Planting pest-friendly crops has been used in the United States with good results, the team said. Farmers planting these crops slow the evolution of resistance to genetically modified corn and other crops. Pests then reproduce in abundance eating the susceptible plants, and when a rare resistant mutant matures on a toxic diet, it is most likely to mate with a susceptible partner, keeping susceptibility alive.
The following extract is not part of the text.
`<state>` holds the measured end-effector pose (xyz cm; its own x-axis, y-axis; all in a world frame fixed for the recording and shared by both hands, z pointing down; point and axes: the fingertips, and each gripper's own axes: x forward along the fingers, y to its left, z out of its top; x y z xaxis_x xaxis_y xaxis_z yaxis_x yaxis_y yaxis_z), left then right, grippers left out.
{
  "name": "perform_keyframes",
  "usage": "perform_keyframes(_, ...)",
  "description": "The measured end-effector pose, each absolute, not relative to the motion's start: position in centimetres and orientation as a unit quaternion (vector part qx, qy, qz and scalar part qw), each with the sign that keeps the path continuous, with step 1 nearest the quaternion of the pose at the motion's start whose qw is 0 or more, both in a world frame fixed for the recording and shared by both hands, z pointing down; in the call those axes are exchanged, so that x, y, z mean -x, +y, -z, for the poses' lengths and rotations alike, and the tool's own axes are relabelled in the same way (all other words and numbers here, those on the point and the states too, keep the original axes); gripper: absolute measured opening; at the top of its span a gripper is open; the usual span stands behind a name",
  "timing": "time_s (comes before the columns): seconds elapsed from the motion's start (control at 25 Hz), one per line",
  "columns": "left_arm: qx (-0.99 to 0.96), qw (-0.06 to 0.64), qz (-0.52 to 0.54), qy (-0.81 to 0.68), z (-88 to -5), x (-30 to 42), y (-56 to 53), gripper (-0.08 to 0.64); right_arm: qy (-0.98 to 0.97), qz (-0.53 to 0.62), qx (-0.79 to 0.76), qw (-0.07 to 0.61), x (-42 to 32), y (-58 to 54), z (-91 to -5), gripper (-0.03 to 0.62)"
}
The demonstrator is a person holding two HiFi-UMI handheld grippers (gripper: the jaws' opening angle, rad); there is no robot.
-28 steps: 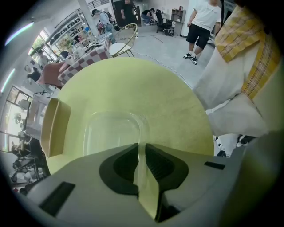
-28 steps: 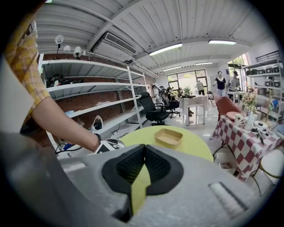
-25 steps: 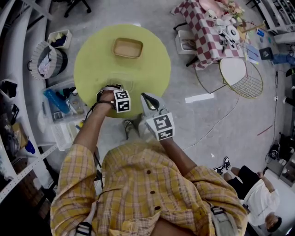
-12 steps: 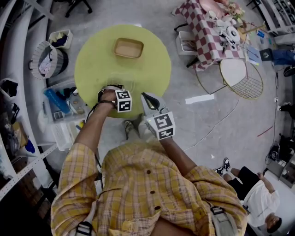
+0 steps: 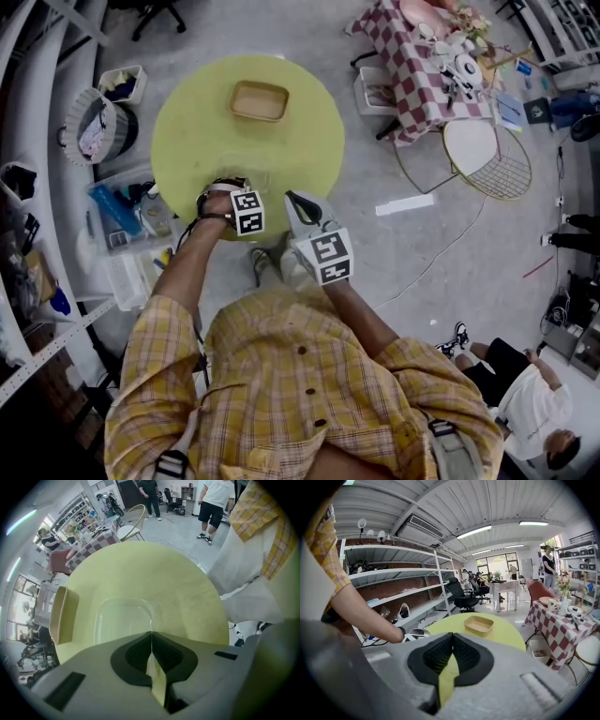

This approach works to suppress the unwanted evolution on the whole, but farmers will have sacrificed a short-term gain for the long-term good.

Similar innovative solutions exist across the fields of medicine and environmental conservation, they said.

“This is an example of how implementing applied evolutionary biology without a plan for regulatory measures may come at short-term costs to some individuals that others may avoid.” Jorgensen said. “By using regulatory tools, decision makers such as local communities and governments play a crucial role in ensuring that everybody gains from the benefits of using evolutionary biology to realize the long-term goals of increasing food security, protecting biodiversity and improving human health and well-being.”

Other co-authors are Michael T. Kinnison, University of Maine; Carl Bergstrom, University of Washington; R. Ford Denison, University of Minnesota; Peter Gluckman, University of Auckland, New Zealand; Thomas B. Smith, UCLA; Sharon Strauss, UC Davis Department of Evolution and Ecology and Center for Population Biology, and Bruce Tabashnik, University of Arizona.

Carroll is an affiliate of the Sharon Lawler lab,  UC Davis Entomology and Nematology. The research was funded in part by the National Science Foundation and the Australian-American Fulbright Commission.